Bernice Rogowitz: Biography

Brief Bio:
Ph.D. Columbia University
Post-Doctoral Research Fellow, Harvard University
Research Staff Member, IBM T.J. Watson Research Center
Manager, IBM T.J. Watson Research Center
Member of the Board, IS&T, International Imaging Society
Founder and Co-Chair, IS&T/SPIE Conference on Human Vision and Electronic Imaging

Longer Bio:

I grew up in Lexington, Massachusetts. As an undergraduate at Brandeis University, I discovered Experimental Psychology, and have been involved in trying to understand human perception and cognition ever since. My first experiments were in problem solving, but as a graduate student at Columbia University, I became increasingly interested in the foundations of visual perception. My PhD thesis used a metacontrast masking paradigm to study interactions in spatial and temporal information processing. As an NIH post-doctoral fellow in the Laboratory for Psychophysics at Harvard, I studied the perception of complex visual and auditory patterns, looking to extend low-level models of visual processing to the analysis of higher-level phenomena. My first job at the IBM T.J. Watson Research Center, was in a display physics group.
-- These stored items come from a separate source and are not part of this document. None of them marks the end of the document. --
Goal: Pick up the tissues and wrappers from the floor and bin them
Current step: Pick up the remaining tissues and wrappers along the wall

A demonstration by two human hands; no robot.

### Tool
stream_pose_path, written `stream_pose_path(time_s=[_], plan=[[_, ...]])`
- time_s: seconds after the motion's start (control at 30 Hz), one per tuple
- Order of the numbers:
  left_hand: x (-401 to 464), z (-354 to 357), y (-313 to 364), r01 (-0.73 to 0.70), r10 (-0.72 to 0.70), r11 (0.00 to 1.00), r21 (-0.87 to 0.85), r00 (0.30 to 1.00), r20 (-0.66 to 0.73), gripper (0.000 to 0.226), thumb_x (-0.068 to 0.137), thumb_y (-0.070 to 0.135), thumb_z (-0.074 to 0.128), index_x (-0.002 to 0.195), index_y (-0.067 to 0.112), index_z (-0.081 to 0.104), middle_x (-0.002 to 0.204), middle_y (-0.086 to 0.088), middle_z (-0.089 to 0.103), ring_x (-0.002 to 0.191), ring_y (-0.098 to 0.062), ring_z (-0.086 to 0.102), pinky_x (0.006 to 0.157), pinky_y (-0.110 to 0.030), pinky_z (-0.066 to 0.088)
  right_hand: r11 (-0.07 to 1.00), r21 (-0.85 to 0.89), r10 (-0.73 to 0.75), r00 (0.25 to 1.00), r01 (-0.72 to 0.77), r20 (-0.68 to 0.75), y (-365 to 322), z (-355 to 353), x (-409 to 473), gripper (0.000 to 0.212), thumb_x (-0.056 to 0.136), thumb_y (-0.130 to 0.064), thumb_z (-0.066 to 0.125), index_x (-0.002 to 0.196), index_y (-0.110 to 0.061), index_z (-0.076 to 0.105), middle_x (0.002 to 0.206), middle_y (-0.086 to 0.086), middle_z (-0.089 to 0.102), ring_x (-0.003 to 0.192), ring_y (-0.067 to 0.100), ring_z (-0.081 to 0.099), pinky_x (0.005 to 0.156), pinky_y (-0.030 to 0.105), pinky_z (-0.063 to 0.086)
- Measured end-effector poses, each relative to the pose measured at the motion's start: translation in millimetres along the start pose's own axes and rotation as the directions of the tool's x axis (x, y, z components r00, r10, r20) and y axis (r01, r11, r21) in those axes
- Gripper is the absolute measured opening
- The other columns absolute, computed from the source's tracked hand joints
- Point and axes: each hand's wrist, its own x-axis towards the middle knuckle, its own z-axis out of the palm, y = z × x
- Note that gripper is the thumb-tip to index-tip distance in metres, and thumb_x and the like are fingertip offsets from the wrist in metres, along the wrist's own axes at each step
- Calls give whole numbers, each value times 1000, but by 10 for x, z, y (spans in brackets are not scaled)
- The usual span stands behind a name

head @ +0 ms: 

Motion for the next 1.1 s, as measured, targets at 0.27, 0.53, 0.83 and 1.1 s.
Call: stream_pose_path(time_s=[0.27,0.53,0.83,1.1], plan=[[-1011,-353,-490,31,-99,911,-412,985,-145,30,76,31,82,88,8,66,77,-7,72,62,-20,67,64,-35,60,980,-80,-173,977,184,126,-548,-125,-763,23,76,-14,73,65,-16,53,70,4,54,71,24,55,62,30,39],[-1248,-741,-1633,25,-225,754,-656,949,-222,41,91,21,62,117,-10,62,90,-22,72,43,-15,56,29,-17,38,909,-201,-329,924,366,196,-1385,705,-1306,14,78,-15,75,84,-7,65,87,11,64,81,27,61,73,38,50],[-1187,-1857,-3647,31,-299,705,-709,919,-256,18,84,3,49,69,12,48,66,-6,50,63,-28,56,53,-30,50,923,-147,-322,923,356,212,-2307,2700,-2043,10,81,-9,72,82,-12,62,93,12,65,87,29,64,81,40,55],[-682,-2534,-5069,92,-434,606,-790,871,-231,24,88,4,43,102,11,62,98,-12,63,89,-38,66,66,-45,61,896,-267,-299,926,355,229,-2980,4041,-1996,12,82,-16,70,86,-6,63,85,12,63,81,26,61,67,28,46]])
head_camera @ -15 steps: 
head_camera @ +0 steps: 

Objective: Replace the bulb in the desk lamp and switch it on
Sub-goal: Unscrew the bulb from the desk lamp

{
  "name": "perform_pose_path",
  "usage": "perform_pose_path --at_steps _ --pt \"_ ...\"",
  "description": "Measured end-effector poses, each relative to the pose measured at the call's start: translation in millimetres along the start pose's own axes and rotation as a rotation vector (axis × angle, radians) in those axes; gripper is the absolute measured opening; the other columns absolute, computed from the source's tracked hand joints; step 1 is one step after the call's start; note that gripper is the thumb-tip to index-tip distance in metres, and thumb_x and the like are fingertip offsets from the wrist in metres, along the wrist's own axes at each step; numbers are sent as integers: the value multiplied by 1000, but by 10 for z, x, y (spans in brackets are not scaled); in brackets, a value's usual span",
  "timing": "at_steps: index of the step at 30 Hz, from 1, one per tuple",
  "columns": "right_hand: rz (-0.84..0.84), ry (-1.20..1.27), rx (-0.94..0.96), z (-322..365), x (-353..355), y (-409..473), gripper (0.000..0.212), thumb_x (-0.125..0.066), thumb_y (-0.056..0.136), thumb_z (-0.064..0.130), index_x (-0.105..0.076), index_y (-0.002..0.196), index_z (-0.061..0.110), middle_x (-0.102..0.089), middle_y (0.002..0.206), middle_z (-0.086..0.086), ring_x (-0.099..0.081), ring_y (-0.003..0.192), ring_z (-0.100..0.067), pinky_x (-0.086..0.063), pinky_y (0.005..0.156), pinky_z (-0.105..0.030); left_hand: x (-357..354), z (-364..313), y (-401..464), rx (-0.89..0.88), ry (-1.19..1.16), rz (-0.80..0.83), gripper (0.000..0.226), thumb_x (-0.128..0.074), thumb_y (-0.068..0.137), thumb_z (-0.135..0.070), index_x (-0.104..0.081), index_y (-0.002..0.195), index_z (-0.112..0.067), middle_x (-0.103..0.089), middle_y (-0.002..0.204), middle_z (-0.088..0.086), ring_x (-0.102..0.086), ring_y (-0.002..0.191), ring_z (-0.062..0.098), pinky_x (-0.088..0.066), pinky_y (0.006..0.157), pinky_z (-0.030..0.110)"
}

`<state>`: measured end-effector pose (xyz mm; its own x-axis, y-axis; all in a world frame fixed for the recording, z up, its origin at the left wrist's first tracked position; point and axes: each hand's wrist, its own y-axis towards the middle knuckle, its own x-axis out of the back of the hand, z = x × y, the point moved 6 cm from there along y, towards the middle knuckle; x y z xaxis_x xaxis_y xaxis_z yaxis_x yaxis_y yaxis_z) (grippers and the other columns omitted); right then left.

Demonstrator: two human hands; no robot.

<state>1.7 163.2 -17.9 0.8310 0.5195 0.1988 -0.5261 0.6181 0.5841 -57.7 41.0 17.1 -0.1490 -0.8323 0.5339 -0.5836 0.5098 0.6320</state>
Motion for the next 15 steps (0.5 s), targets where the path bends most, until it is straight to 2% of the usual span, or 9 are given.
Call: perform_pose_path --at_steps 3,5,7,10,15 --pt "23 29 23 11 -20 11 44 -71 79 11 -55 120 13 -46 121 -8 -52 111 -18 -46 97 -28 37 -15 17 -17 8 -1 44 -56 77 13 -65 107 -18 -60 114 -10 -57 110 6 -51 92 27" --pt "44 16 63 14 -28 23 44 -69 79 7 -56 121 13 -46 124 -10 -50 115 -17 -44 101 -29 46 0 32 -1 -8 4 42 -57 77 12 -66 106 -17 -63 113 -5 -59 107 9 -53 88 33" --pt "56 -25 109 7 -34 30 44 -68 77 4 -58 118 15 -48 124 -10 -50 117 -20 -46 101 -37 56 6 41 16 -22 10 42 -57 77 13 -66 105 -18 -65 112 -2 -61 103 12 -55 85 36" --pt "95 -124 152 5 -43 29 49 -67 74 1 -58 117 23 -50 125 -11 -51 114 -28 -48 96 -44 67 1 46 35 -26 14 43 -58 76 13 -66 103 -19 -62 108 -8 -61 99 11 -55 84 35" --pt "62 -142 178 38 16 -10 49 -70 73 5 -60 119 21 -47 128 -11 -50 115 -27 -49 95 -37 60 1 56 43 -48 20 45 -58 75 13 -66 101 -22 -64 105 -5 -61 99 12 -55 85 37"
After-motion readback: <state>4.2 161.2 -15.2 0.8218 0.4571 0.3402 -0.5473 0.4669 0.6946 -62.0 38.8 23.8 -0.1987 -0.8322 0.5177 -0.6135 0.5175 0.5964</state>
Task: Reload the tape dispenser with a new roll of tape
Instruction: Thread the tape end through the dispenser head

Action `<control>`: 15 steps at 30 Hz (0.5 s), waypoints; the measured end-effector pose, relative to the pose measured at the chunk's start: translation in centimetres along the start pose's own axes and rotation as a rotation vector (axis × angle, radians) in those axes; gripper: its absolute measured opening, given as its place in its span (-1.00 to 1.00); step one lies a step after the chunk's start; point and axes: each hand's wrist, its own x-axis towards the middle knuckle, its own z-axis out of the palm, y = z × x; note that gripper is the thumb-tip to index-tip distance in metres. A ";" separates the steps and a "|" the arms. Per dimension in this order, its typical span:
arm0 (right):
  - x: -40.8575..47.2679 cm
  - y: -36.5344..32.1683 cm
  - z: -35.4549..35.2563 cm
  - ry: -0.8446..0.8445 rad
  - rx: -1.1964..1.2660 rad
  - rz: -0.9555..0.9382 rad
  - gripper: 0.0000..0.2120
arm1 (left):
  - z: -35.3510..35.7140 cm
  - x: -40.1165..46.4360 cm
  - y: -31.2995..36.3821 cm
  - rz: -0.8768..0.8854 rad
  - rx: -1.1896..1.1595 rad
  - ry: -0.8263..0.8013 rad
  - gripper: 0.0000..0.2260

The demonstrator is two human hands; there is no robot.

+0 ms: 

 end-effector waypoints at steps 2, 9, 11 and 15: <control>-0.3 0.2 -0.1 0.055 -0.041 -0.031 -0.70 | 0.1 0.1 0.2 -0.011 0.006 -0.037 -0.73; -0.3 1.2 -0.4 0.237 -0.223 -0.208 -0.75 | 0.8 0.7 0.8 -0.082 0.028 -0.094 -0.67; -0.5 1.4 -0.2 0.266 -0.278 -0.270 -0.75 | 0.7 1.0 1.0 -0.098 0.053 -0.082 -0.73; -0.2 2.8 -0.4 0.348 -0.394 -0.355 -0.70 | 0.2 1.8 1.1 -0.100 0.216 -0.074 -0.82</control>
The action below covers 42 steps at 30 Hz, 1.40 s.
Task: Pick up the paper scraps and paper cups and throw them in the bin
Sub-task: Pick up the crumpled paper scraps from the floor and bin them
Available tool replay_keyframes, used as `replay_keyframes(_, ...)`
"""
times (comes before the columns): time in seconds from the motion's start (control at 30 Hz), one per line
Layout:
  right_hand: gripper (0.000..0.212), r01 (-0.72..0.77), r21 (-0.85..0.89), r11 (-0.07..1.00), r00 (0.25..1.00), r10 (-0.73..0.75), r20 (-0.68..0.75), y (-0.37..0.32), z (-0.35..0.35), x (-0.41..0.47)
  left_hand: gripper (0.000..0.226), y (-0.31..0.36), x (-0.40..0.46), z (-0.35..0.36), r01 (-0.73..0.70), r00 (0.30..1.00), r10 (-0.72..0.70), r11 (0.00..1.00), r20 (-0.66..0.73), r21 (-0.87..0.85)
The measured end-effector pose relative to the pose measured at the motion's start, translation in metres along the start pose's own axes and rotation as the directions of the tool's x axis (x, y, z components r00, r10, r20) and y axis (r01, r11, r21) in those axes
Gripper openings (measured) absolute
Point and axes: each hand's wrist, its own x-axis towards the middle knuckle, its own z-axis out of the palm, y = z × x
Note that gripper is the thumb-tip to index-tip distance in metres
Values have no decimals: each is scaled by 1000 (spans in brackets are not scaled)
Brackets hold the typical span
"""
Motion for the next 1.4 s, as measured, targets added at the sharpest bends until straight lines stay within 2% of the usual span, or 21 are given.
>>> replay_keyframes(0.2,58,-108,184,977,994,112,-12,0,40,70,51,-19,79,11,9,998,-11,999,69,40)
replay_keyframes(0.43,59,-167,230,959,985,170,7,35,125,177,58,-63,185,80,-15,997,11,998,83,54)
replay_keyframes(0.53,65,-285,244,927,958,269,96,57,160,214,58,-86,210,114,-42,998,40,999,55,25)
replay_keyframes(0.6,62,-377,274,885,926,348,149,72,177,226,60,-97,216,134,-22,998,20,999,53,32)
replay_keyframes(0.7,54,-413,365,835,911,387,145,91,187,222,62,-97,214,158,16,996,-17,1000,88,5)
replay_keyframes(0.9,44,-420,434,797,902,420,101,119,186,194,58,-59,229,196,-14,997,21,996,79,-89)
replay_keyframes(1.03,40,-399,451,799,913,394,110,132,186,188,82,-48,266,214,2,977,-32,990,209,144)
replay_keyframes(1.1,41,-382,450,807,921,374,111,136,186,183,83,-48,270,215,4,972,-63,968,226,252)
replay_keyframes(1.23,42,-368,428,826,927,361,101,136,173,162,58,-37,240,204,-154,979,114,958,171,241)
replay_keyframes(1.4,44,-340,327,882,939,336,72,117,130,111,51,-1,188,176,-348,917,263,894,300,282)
We developed a psychophysical method for measuring perceived flicker on video displays and studied spatial sampling effects of the then new thin-film transistor liquid crystal displays. We also did experiments on shape perception, color constancy, and even discovered a new visual illusion involving stroboscopic vision ("Bernice's looming effect"). As a psychophysicist working in a computer company, however, my technical horizon was rather narrow, so I was delighted to be offered the opportunity to join the technical staff of the VP for Computer Science, Abe Peled, where I learned about computer science research, about research in the marketplace and about business. I think the main lesson I learned was that every turn of the crank of Moore's law meant new opportunities to create better, more intuitive tools for manipulating and understanding the data processed by these computer systems. Suddenly, we could realistically build data analysis systems which let people do visual "what-if" experiments, or dynamically explore the results of data mining algorithms, or explore links between multiple slices of multidimensional data. Suddenly, it became possible to build interactive perceptual rules into visualization and visual design systems, and to design image query systems based on experiments measuring human judgments of image similarity. Because we can build systems which provide almost arbitrary capabilities, the problem of building such systems has fundamentally changed. We can now build systems matched to human vision, perception and problem solving capabilities...which means that the problems drive the research.